======== Records for this exercise
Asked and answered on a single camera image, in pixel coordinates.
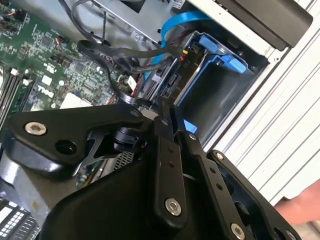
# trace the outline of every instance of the black cable
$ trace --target black cable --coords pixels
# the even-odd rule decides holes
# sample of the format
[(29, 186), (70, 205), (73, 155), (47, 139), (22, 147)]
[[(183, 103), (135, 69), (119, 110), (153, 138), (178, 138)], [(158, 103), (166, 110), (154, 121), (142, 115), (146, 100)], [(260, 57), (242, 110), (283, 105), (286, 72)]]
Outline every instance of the black cable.
[(125, 47), (112, 48), (112, 47), (106, 46), (105, 44), (103, 44), (103, 45), (96, 44), (96, 41), (93, 39), (92, 35), (83, 29), (83, 27), (79, 24), (75, 14), (74, 14), (77, 6), (84, 4), (86, 2), (89, 2), (89, 1), (91, 1), (91, 0), (77, 1), (72, 6), (71, 13), (70, 13), (71, 20), (74, 23), (75, 27), (83, 34), (83, 36), (85, 38), (87, 38), (89, 40), (87, 42), (85, 42), (83, 40), (84, 41), (83, 45), (85, 45), (87, 48), (94, 50), (94, 51), (97, 51), (101, 54), (105, 54), (111, 58), (114, 58), (114, 57), (117, 57), (117, 58), (153, 58), (158, 55), (165, 54), (165, 53), (169, 53), (176, 58), (179, 58), (181, 56), (183, 50), (177, 46), (166, 46), (166, 47), (152, 50), (152, 51), (138, 51), (138, 50), (133, 50), (133, 49), (125, 48)]
[(88, 40), (90, 41), (96, 41), (94, 38), (98, 39), (98, 40), (102, 40), (101, 37), (91, 34), (90, 32), (87, 32), (79, 23), (78, 19), (72, 15), (72, 11), (69, 8), (68, 4), (66, 3), (65, 0), (58, 0), (60, 5), (62, 6), (63, 10), (65, 11), (65, 13), (68, 15), (68, 17), (70, 18), (70, 20), (72, 21), (72, 23), (74, 24), (74, 26), (76, 27), (76, 29)]
[(80, 51), (81, 54), (86, 55), (92, 61), (95, 61), (96, 63), (98, 63), (105, 70), (111, 89), (119, 99), (121, 99), (127, 104), (143, 106), (146, 108), (149, 108), (153, 104), (152, 101), (142, 99), (139, 97), (132, 97), (127, 93), (121, 91), (118, 88), (118, 83), (112, 81), (110, 69), (108, 68), (106, 60), (104, 58), (96, 55), (94, 52), (90, 51), (88, 48), (84, 47), (83, 45), (80, 45), (80, 46), (78, 45), (78, 50)]
[(124, 68), (124, 70), (130, 72), (131, 74), (142, 74), (142, 73), (152, 72), (166, 65), (169, 65), (170, 63), (173, 62), (174, 58), (172, 56), (168, 56), (166, 59), (158, 62), (157, 64), (148, 65), (148, 66), (131, 66), (130, 64), (126, 63), (126, 61), (122, 61), (124, 60), (124, 58), (120, 58), (119, 60), (114, 58), (113, 60), (122, 68)]
[(138, 58), (148, 59), (158, 55), (170, 53), (175, 58), (179, 58), (183, 52), (180, 47), (167, 45), (165, 47), (151, 50), (151, 51), (138, 51), (125, 47), (112, 48), (105, 45), (99, 45), (96, 42), (80, 40), (78, 46), (82, 45), (84, 48), (96, 52), (96, 54), (104, 54), (111, 58)]

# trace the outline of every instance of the black arm mount
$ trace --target black arm mount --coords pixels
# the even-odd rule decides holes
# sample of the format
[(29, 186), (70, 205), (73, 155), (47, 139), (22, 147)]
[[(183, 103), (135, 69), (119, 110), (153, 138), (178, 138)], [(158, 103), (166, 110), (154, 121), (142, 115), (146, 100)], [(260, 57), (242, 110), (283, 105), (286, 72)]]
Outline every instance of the black arm mount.
[[(0, 177), (39, 220), (39, 240), (300, 239), (223, 153), (203, 152), (177, 108), (159, 110), (154, 120), (128, 104), (9, 118)], [(123, 151), (132, 163), (70, 190), (83, 162)]]

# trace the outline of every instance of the black metal bracket
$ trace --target black metal bracket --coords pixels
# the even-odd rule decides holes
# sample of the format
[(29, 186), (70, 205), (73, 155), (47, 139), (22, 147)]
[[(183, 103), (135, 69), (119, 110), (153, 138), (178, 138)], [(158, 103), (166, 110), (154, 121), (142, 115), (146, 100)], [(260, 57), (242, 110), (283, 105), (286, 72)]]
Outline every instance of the black metal bracket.
[[(88, 238), (92, 229), (93, 239), (101, 239), (105, 230), (112, 239), (289, 240), (288, 232), (300, 239), (226, 156), (204, 153), (199, 139), (185, 131), (179, 109), (165, 102), (159, 106), (154, 120), (127, 104), (9, 118), (3, 151), (41, 179), (64, 182), (81, 164), (123, 151), (140, 155), (61, 200), (47, 216), (40, 239)], [(66, 222), (82, 212), (95, 219), (79, 217), (89, 231), (80, 227), (78, 233)], [(126, 229), (119, 232), (113, 219), (125, 222)]]

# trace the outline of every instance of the silver metal panel
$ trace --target silver metal panel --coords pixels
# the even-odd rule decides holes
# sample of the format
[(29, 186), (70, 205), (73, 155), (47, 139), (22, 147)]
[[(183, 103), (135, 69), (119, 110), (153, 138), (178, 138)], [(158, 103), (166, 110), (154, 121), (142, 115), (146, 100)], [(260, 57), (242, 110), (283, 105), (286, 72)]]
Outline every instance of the silver metal panel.
[(161, 40), (158, 29), (171, 18), (171, 8), (174, 3), (174, 1), (168, 3), (166, 0), (146, 0), (138, 13), (118, 0), (94, 1), (156, 43)]
[(320, 1), (307, 10), (310, 29), (214, 147), (273, 205), (320, 177)]

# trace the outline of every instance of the microchip
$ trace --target microchip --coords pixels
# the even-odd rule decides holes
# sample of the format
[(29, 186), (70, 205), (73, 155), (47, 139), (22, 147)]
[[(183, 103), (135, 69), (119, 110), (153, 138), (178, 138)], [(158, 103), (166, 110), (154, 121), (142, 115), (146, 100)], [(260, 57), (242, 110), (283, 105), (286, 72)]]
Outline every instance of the microchip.
[(47, 48), (50, 47), (52, 40), (50, 37), (44, 36), (41, 40), (42, 45), (46, 46)]
[(82, 63), (78, 63), (76, 66), (75, 66), (75, 70), (78, 72), (78, 73), (82, 73), (85, 69), (85, 65), (83, 65)]
================
What to do:
Pictures are to be left out, while the records are copied word for word.

Output for this task:
Asked and answered on a single camera image, in pixel coordinates.
# trace the outline of every instance of the black cable
$ trace --target black cable --coords pixels
# the even-odd rule decides holes
# sample of the format
[(29, 186), (70, 205), (73, 155), (47, 139), (22, 147)]
[[(183, 103), (135, 69), (119, 110), (153, 138), (178, 138)], [(158, 103), (166, 110), (154, 121), (142, 115), (146, 100)], [(260, 57), (242, 110), (283, 105), (286, 72)]]
Outline every instance of the black cable.
[(125, 47), (112, 48), (112, 47), (106, 46), (105, 44), (103, 44), (103, 45), (96, 44), (96, 41), (93, 39), (92, 35), (83, 29), (83, 27), (79, 24), (75, 14), (74, 14), (77, 6), (84, 4), (86, 2), (89, 2), (89, 1), (91, 1), (91, 0), (77, 1), (72, 6), (71, 13), (70, 13), (71, 20), (74, 23), (75, 27), (83, 34), (83, 36), (85, 38), (87, 38), (89, 40), (87, 42), (85, 42), (83, 40), (84, 41), (83, 45), (85, 45), (87, 48), (94, 50), (94, 51), (97, 51), (101, 54), (105, 54), (111, 58), (114, 58), (114, 57), (117, 57), (117, 58), (153, 58), (158, 55), (165, 54), (165, 53), (169, 53), (176, 58), (179, 58), (181, 56), (183, 50), (177, 46), (166, 46), (166, 47), (152, 50), (152, 51), (138, 51), (138, 50), (133, 50), (133, 49), (125, 48)]
[(88, 40), (90, 41), (96, 41), (94, 38), (98, 39), (98, 40), (102, 40), (101, 37), (91, 34), (90, 32), (87, 32), (79, 23), (78, 19), (72, 15), (72, 11), (69, 8), (68, 4), (66, 3), (65, 0), (58, 0), (60, 5), (62, 6), (63, 10), (65, 11), (65, 13), (68, 15), (68, 17), (70, 18), (70, 20), (72, 21), (72, 23), (74, 24), (74, 26), (76, 27), (76, 29)]
[(80, 51), (81, 54), (86, 55), (92, 61), (95, 61), (96, 63), (98, 63), (105, 70), (111, 89), (119, 99), (121, 99), (127, 104), (143, 106), (146, 108), (149, 108), (153, 104), (152, 101), (142, 99), (139, 97), (132, 97), (127, 93), (121, 91), (118, 88), (118, 83), (112, 81), (110, 69), (108, 68), (106, 60), (104, 58), (96, 55), (94, 52), (90, 51), (88, 48), (84, 47), (83, 45), (80, 45), (80, 46), (78, 45), (78, 50)]
[(124, 68), (124, 70), (130, 72), (131, 74), (142, 74), (142, 73), (152, 72), (166, 65), (169, 65), (170, 63), (173, 62), (174, 58), (172, 56), (168, 56), (166, 59), (158, 62), (157, 64), (148, 65), (148, 66), (131, 66), (130, 64), (126, 63), (126, 61), (122, 61), (124, 60), (124, 58), (120, 58), (119, 60), (114, 58), (113, 60), (122, 68)]
[(138, 58), (148, 59), (158, 55), (170, 53), (175, 58), (179, 58), (183, 52), (180, 47), (167, 45), (165, 47), (151, 50), (151, 51), (138, 51), (125, 47), (112, 48), (105, 45), (99, 45), (96, 42), (80, 40), (78, 46), (82, 45), (84, 48), (96, 52), (96, 54), (104, 54), (111, 58)]

# trace the outline of every instance of the black arm mount
$ trace --target black arm mount --coords pixels
# the even-odd rule decides holes
# sample of the format
[(29, 186), (70, 205), (73, 155), (47, 139), (22, 147)]
[[(183, 103), (135, 69), (119, 110), (153, 138), (178, 138)], [(158, 103), (166, 110), (154, 121), (142, 115), (146, 100)], [(260, 57), (242, 110), (283, 105), (286, 72)]]
Outline every instance of the black arm mount.
[[(0, 177), (39, 220), (39, 240), (300, 239), (223, 153), (203, 152), (177, 108), (159, 110), (154, 120), (128, 104), (9, 118)], [(123, 151), (132, 163), (70, 190), (83, 162)]]

# trace the outline of every instance of the black metal bracket
$ trace --target black metal bracket --coords pixels
# the even-odd rule decides holes
# sample of the format
[(29, 186), (70, 205), (73, 155), (47, 139), (22, 147)]
[[(183, 103), (135, 69), (119, 110), (153, 138), (178, 138)], [(158, 103), (166, 110), (154, 121), (142, 115), (146, 100)], [(260, 57), (242, 110), (283, 105), (286, 72)]]
Outline every instance of the black metal bracket.
[[(88, 238), (92, 229), (93, 239), (101, 239), (105, 230), (112, 239), (289, 240), (288, 232), (300, 239), (226, 156), (204, 153), (199, 139), (185, 131), (179, 109), (165, 102), (159, 106), (154, 120), (127, 104), (9, 118), (3, 151), (41, 179), (64, 182), (81, 164), (123, 151), (140, 155), (61, 200), (47, 216), (40, 239)], [(66, 222), (82, 212), (95, 219), (79, 217), (89, 231), (80, 227), (78, 233)], [(126, 229), (119, 232), (113, 219), (125, 222)]]

# trace the outline of every instance of the silver metal panel
$ trace --target silver metal panel --coords pixels
# the even-odd rule decides holes
# sample of the format
[(29, 186), (70, 205), (73, 155), (47, 139), (22, 147)]
[[(183, 103), (135, 69), (119, 110), (153, 138), (178, 138)], [(158, 103), (166, 110), (154, 121), (142, 115), (146, 100)], [(260, 57), (242, 110), (283, 105), (286, 72)]]
Outline every instance of the silver metal panel.
[(161, 40), (158, 29), (171, 18), (171, 8), (174, 3), (174, 1), (168, 3), (166, 0), (146, 0), (138, 13), (118, 0), (94, 1), (156, 43)]
[(320, 1), (307, 10), (310, 29), (214, 147), (273, 205), (320, 177)]

# trace the outline of every instance of the microchip
$ trace --target microchip --coords pixels
# the even-odd rule decides holes
# sample of the format
[(29, 186), (70, 205), (73, 155), (47, 139), (22, 147)]
[[(183, 103), (135, 69), (119, 110), (153, 138), (178, 138)], [(158, 103), (166, 110), (154, 121), (142, 115), (146, 100)], [(260, 57), (242, 110), (283, 105), (286, 72)]]
Outline every instance of the microchip.
[(47, 48), (50, 47), (52, 40), (50, 37), (44, 36), (41, 40), (42, 45), (46, 46)]
[(82, 63), (78, 63), (76, 66), (75, 66), (75, 70), (78, 72), (78, 73), (82, 73), (85, 69), (85, 65), (83, 65)]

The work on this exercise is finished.